Tensions simmer in Northern Ireland months after flag protests

Editor's note: This story is part of a three-part series on simmering tensions in Northen Ireland. Read about the uneasy peace 15 years after the Good Friday Agreement, and how an old prison has sparked new outrage.

BELFAST, UK — Last December, a majority coalition of republican and liberal lawmakers on the city council voted to reduce the number of days the Union Jack flies above the Baroque pediment of City Hall from 365 to 18 — the number of holidays on which British law encourages government buildings to fly the national flag.

To some in the city’s Protestant, pro-British unionist and loyalist communities, that was seen as a step too far upon their cultural identity.

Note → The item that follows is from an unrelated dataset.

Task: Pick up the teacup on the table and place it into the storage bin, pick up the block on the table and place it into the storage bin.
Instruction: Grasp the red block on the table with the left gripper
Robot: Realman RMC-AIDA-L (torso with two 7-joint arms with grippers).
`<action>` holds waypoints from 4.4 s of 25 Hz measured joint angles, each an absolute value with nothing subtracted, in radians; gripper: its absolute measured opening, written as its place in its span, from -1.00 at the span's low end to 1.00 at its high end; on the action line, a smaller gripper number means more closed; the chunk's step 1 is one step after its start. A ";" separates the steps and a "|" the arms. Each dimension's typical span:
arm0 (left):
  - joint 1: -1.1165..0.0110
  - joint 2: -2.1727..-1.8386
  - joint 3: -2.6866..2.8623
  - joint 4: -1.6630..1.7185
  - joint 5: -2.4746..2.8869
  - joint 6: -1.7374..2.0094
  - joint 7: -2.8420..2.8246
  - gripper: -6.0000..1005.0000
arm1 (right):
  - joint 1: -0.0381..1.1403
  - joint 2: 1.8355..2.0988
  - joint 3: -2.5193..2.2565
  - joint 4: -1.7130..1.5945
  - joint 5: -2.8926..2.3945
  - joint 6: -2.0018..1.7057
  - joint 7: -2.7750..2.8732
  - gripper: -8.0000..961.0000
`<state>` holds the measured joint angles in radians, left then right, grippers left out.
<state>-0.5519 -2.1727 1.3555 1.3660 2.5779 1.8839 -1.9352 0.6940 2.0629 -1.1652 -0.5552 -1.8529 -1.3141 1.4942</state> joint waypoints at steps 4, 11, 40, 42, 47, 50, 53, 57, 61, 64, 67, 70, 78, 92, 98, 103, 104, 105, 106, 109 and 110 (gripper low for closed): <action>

Others took it even farther.

The flag vote set off more than three months of protests, rioting and armed clashes in Belfast and other Northern Ireland cities, rekindling the kind of violence many had hoped was extinguished, and exposing tensions that are still simmering.

“We think everything is hunky-dory and Belfast is a great tourist destination, and then you have the flags protest,” said Brian Gormally, director of the Committee on the Administration of Justice, a Belfast-based human rights NGO. “Some of these things are not far below the surface.”

The Union Jack had flown above the building every day of the year since 1906. In the minutes after the vote, protestors tried to break through the back doors of the imposing City Hall building, prompting a fight that injured 18 people.

What followed was a dismal replay of scenes not seen on Belfast streets in decades.

In the ensuing weeks, youths hurled gasoline bombs across the so-called peace walls dividing Catholic and Protestant neighborhoods. Lawmakers received death threats. The office of East Belfast MP Naomi Long, whose Alliance Party voted to take the flag down, was firebombed. Rioters hurled bricks and missiles at police, who responded with water cannons and plastic bullets.

The hostile crowds in Belfast’s city center deterred holiday shoppers and revelers, dealing a blow to the struggling local economy.

“It just ruined Christmas for Belfast altogether,” said taxi driver and local guide Geordie Ritchie.

More than 140 police officers and dozens more civilians were injured in the conflicts, which have cost an estimated $30 million in additional police. More than 200 people have been arrested for their involvement.

Protest organizers were “orchestrating violence for their own selfish motives,” Police Chief Constable Matt Baggott told CNN in January. "Everyone involved needs to step back. The lack of control is very worrying.”

Many in Belfast say the protests came as an unsettling surprise after many years of relative peace. Until the first week of December, 2012 saw less crime than any year since the Good Friday Agreement was signed in 1998.

Those familiar with the sentiment in pro-UK loyalist and unionist communities said the protests were no shock, however. They say the rioters are frustrated young people who feel left behind politically and economically.

“The term ‘flag protest’ diminishes what the problems are. It’s much, much deeper than that,” said Tom Winstone, director of Northern Ireland Alternatives, an organization that works with young offenders.

The protests also highlighted a generational divide within the loyalist community between those itching to resume the fight and those who have fought those battles before. Youth leader Jamie Bryson, 23, made his name as one of the most outspoken organizers of the protest. He has since been arrested on public disorder charges.

More from GlobalPost: Belfast after the Troubles

Meanwhile, former paramilitaries who remembered Belfast’s darkest days urged their compatriots to embrace a political solution.

“I say that if we want to reverse the flags decision, people need to register to vote and then turn out to vote when there is an election,” Jackie McDonald, a leading figure in the Ulster Defence Association, told the Belfast Telegraph in January. “If we had voted last time, this wouldn’t have happened.”

The crisis undermined the work former paramilitaries have done to move young people in their communities away from the violence that once kept the city a prison, he said in an interview.

“Since the Good Friday Agreement, we’ve tried to give them their freedom back,” he said. “The flag protest has given them a whole new identity, where we’re the turncoats and traitors and they’re the superpowers.”